This may just be the strangest blog I’ve ever written.
It’s on a topic that I hope you never need to use, “How to leave a church with integrity.”
I will start with some honesty. I don’t like it when members decide to go to another church. It hurts my pride and even my feelings. But it does happen. And in today’s church culture, it happens more often than it used to and more often than it should. Sometimes I understand why people leave my church. Sometimes I don’t.
So let me first talk you out of leaving a church. Then, if you must leave, let me give you my best advice on how to leave a church.
First of all, never leave a church mad. Churches are made up of imperfect people, and it’s human nature to offend and to be offended. But that’s never a reason to leave a church. The Bible is clear that we are to be reconciled to our brothers, and walking away does not allow for reconciliation. First take whatever steps are needed to be reconciled to your brothers and sisters; then you may not feel like leaving. If you leave mad, you leave broken relationships behind you and you are very likely to repeat that pattern in the next church.
Secondly, never just walk away without explanation. A church is a family, so it’s never right to leave a family without explanation. I’d rather have an honest conversation with someone who has decided to leave the church and can tell me why he is leaving than to (1) wonder why someone has left or (2) receive dishonest or evasive answers.
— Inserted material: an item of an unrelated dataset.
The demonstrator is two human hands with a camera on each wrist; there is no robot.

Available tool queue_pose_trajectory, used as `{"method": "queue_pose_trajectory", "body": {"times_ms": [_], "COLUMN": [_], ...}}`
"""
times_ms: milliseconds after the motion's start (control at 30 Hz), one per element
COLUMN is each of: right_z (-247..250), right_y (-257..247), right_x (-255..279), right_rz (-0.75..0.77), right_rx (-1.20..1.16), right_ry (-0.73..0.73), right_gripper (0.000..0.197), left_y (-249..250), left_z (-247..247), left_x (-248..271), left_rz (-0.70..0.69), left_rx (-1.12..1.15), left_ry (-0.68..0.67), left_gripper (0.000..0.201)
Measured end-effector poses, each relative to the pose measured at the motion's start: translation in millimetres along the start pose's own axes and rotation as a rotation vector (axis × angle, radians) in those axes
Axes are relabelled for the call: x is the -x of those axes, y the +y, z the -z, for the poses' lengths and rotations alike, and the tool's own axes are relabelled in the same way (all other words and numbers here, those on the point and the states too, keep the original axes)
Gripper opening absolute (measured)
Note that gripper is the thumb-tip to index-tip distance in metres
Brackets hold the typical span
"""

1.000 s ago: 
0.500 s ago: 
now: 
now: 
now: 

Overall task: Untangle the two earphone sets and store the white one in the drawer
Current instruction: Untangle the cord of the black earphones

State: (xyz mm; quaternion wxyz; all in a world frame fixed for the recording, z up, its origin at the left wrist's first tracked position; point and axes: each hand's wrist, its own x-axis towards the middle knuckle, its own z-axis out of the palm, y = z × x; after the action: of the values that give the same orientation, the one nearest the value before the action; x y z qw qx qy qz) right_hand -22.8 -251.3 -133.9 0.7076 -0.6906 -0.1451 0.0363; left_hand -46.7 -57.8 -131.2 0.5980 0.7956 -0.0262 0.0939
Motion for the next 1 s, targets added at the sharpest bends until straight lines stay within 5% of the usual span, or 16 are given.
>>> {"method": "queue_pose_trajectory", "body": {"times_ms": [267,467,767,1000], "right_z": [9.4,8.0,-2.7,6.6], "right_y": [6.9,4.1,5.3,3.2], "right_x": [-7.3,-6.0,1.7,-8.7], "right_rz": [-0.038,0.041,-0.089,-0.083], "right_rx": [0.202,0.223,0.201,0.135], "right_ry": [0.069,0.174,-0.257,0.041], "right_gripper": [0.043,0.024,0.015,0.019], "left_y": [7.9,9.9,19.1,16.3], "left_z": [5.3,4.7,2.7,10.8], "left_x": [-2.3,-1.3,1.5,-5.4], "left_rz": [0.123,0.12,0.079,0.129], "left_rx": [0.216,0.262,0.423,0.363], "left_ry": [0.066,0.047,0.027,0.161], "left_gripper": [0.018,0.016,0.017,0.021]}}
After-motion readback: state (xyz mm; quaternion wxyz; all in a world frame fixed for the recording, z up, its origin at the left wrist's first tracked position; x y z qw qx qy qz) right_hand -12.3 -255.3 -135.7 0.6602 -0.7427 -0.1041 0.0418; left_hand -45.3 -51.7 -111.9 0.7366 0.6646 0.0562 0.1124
Now don’t get me wrong. I don’t enjoy the honest conversations that begin with, “Pastor, we have decided to leave the church and I felt like it was only right to tell you why.” Those conversations are never fun, but at least they’re honest. I understand why the family is leaving. I have a chance to explain or clarify. I have a chance to see my church through the eyes of others. And, occasionally, I can rectify a problem and retain members. But even if I can’t, I respect the face-to-face honesty.
Thirdly, don’t look around for the “latest and the greatest.” Yes, a large church pastor might be an outstanding communicator. And the worship band across town might be better than the one in your own church. And the facilities in the new suburban church might be incredible. And the megachurch might have more ministries and programs. But God’s work is strongest when all churches are strong and getting stronger. And a church is strongest when the members live nearby and can serve more often. I would rather see 10 strong neighborhood churches than one super-strong megachurch.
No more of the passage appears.